What is being asked:
Locate each line below that includes "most" and reproduce it.

Supplied material:
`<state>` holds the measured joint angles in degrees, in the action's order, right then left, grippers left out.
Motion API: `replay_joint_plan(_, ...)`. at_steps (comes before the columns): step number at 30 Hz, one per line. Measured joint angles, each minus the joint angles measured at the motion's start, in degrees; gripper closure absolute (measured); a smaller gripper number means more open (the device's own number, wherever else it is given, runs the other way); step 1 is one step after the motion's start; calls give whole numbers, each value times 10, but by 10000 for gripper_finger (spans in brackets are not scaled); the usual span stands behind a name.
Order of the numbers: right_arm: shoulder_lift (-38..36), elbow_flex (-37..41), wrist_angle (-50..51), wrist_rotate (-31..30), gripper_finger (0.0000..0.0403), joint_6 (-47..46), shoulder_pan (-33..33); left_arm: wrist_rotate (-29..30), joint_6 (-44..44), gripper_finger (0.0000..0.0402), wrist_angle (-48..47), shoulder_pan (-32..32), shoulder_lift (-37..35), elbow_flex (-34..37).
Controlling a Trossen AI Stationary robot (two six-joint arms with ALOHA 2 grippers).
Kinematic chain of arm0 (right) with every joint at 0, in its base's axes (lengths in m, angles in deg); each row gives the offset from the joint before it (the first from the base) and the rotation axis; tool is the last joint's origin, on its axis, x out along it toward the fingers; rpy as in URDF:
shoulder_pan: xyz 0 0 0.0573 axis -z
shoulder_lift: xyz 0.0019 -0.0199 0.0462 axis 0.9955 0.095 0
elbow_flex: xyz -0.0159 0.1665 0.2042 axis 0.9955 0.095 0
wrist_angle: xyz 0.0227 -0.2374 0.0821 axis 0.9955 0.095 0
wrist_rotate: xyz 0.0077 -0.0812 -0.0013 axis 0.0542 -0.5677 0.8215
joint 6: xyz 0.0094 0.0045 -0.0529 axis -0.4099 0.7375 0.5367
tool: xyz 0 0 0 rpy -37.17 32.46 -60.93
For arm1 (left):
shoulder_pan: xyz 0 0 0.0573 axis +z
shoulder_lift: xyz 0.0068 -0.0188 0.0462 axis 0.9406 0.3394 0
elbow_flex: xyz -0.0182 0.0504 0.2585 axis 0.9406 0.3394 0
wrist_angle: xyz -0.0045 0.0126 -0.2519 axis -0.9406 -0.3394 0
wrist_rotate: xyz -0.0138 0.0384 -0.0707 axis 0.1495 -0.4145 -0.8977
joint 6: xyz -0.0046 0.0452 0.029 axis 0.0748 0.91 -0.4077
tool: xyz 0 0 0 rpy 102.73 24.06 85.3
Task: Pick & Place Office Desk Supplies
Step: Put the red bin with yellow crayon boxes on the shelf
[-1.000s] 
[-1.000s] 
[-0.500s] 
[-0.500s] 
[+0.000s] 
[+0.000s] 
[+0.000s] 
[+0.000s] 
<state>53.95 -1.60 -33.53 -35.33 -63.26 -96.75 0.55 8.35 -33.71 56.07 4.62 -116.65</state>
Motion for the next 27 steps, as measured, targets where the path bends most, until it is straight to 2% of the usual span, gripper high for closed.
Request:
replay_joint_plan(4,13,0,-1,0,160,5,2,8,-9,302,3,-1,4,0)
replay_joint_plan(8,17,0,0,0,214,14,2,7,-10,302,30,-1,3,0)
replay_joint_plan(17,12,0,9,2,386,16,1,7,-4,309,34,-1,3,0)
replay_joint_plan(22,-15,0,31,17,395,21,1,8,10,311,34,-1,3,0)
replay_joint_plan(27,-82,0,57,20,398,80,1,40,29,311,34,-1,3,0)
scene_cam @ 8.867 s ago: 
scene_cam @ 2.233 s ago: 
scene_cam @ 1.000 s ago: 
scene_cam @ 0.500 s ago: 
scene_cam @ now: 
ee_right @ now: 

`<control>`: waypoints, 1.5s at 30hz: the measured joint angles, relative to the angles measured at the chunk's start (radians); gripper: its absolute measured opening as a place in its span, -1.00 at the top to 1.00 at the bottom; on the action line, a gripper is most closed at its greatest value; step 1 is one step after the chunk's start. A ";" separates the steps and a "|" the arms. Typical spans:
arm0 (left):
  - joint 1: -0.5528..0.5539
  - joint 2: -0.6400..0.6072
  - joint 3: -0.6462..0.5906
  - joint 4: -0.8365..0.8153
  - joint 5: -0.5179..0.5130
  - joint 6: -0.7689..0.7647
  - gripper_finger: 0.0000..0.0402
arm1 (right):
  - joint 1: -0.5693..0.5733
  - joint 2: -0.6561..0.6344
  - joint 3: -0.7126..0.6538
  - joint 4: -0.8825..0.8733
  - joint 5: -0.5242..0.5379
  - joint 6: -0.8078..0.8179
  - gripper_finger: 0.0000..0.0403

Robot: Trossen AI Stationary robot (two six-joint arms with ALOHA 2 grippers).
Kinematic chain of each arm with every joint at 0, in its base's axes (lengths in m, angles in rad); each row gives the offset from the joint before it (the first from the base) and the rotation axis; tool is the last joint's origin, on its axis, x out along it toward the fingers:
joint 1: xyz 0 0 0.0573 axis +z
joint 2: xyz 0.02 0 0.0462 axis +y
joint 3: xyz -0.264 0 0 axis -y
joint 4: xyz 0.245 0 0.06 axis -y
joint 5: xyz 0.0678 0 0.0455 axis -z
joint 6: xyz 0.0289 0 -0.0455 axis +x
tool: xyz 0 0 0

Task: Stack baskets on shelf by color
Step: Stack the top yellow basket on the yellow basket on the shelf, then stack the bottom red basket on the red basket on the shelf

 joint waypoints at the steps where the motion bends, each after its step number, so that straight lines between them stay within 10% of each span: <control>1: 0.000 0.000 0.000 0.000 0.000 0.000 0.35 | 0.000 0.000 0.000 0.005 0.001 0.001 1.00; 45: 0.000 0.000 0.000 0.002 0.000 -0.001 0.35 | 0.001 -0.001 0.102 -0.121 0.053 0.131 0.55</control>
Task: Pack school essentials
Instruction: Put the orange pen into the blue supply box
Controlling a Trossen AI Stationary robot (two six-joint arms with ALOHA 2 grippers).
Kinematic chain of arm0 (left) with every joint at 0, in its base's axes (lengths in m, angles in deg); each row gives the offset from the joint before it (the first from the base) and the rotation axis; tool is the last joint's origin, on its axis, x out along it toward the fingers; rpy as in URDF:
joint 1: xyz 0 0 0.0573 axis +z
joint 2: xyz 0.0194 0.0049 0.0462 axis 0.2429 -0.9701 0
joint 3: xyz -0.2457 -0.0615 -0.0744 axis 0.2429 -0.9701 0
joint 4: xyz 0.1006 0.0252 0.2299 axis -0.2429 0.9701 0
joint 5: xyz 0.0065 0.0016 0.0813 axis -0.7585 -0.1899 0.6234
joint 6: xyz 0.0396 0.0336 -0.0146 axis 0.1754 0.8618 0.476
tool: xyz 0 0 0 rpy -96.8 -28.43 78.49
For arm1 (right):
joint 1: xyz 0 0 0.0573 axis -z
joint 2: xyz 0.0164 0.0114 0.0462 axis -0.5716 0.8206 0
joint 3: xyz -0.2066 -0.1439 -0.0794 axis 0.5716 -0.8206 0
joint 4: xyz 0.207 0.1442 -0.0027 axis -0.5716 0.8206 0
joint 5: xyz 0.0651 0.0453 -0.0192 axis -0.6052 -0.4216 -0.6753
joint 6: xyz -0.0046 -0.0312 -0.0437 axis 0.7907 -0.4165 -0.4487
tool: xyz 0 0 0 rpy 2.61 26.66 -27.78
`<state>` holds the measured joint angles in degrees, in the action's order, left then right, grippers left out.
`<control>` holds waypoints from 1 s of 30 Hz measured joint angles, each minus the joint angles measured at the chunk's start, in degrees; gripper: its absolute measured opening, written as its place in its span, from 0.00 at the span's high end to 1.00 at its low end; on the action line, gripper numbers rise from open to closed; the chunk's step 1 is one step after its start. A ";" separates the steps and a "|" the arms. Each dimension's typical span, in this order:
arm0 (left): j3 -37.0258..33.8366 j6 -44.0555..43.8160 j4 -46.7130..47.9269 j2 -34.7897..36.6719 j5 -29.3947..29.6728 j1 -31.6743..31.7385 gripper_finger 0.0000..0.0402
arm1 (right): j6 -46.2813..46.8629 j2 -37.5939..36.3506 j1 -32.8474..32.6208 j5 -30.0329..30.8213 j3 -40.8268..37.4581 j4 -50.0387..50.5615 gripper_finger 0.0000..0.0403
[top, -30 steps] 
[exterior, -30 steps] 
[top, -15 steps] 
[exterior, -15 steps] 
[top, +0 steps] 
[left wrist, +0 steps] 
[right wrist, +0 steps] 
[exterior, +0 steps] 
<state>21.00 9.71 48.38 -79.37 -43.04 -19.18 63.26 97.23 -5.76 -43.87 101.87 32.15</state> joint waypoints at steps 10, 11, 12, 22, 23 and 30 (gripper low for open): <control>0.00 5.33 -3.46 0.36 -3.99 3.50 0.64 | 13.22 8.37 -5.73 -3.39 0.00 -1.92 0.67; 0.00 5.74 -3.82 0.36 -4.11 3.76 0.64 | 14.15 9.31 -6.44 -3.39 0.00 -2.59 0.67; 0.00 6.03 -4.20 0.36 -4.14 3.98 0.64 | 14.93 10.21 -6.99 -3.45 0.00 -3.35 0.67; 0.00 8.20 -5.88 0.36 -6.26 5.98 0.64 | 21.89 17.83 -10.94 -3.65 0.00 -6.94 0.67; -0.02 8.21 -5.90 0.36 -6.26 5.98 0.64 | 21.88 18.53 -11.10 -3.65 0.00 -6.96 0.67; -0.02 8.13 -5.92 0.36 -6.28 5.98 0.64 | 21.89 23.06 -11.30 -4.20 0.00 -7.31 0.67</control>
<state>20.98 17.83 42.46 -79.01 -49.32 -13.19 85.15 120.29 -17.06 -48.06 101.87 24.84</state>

Response to the exercise:
Motion for the next 27 steps, as measured, targets where the path bends most, until it is straight to 2% of the usual span, gripper high for closed.
`<control>`: waypoints, 1.5s at 30hz: the measured joint angles, relative to the angles measured at the chunk's start (radians); gripper: its absolute measured opening as a place in its span, -1.00 at the top to 1.00 at the bottom; on the action line, a gripper is most closed at its greatest value; step 1 is one step after the chunk's start. A ";" separates the steps and a "|" the arms. Typical spans:

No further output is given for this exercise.